Workflow: Conversational agent collaboration — human provides direction and constraints, AI generates content, human reviews and corrects. All 33 documents, cross-referencing, consistency fixes, gap analysis, and website built through sequential Copilot conversations.

Section AI/Human Human Contribution
Architecture (4.1) 85/15 Directed architecture decisions (Strangler Fig, YARP, per-service DB). Reviewed, corrected event flows
Migration timeline (4.2) 80/20 Set constraints (5 eng, 9 mo, 4 phases). Validated capacity math. Caught cross-doc inconsistency
Failure modeling (4.3) 85/15 Reviewed 8 scenarios, approved final 5, adjusted likelihood ratings
Trade-offs (4.4) 75/25 Engineering judgment on each decision (YARP over Ocelot, Container Apps over AKS)
Assumptions (4.5) 80/20 Identified key gaps from brief (payment frozen, tool procurement)
This declaration (4.6) 90/10 Directed "be honest about how we actually worked"
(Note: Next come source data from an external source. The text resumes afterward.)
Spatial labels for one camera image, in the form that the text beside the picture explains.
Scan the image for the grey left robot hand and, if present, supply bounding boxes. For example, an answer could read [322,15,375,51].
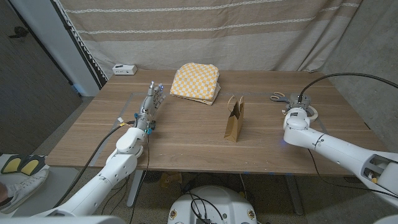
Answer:
[134,80,167,131]

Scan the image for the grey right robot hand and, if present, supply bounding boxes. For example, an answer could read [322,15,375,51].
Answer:
[285,92,313,110]

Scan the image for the grey yellow handled scissors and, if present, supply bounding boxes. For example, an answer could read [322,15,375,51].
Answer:
[269,91,292,104]

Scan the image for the white tape roll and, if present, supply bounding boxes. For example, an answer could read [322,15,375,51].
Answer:
[306,105,319,123]

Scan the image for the grey tape line marking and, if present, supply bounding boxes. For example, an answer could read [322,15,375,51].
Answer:
[89,91,328,167]

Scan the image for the yellow white checkered towel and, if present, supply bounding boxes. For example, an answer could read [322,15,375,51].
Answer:
[169,62,222,106]

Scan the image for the brown paper bag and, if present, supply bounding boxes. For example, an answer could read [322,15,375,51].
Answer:
[223,95,246,143]

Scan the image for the white power strip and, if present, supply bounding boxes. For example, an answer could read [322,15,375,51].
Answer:
[112,63,139,76]

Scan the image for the tan crumpled paper piece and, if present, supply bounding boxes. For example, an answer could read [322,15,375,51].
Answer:
[159,172,183,189]

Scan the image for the black curtain edge strip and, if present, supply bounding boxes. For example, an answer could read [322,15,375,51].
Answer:
[51,0,108,90]

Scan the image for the beige striped curtain backdrop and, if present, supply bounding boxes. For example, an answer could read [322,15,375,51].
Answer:
[58,0,364,80]

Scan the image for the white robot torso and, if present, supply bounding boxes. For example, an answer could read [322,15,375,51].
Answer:
[167,185,258,224]

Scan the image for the dark grey door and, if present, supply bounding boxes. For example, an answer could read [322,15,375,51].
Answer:
[0,0,83,155]

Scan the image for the yellow black foot pedal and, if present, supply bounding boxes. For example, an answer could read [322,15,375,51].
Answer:
[19,154,47,177]
[1,154,24,175]

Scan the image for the white sneaker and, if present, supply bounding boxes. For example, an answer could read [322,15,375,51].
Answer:
[0,168,50,214]

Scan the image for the person lower leg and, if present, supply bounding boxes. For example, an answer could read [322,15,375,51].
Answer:
[0,181,9,205]

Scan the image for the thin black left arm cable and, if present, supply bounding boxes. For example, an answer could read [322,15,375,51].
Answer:
[129,133,150,224]

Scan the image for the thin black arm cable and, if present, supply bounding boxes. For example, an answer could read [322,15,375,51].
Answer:
[307,148,398,200]
[129,133,150,224]

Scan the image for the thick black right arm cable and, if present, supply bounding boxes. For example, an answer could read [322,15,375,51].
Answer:
[298,72,398,103]

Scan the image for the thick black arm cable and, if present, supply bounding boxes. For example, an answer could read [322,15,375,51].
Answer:
[298,72,398,103]
[53,120,137,208]

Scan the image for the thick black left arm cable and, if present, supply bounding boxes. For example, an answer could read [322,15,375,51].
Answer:
[53,120,137,208]

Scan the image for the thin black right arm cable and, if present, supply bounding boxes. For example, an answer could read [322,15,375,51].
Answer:
[307,148,398,200]

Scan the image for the black torso cable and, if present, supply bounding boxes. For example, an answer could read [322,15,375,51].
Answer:
[186,191,226,224]

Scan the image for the black door handle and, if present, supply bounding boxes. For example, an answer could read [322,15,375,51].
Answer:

Overall: ~85% AI (generation, code, analysis, formatting) / ~15% Human (direction, decisions, constraints, review, correction). That 15% is what matters — the Tech Lead decides what to build and when the AI is wrong.

Preventing Blind AI Usage

          ┌──────────┐  Payment: 2 human reviewers
          │ SECURITY │  Zero AI-only merge
          │   GATE   │
          └────┬─────┘
        ┌──────┴──────┐  Business logic: human
        │   HUMAN     │  validates requirement trace
        │   REVIEW    │
        └──────┬──────┘
     ┌─────────┴─────────┐  CodeRabbit auto-review
     │  AI AUTO-REVIEW   │  flags issues for human
     └─────────┬─────────┘
  ┌────────────┴────────────┐  Lint + tests + SAST +
  │   CI PIPELINE GATE      │  contract tests. Must pass.
  │   No --no-verify        │  No exceptions.
  └─────────────────────────┘

Every AI-generated line passes ALL 4 gates. Weekly "explain this code" sessions — team must understand what AI wrote. Prompt library versioned in git.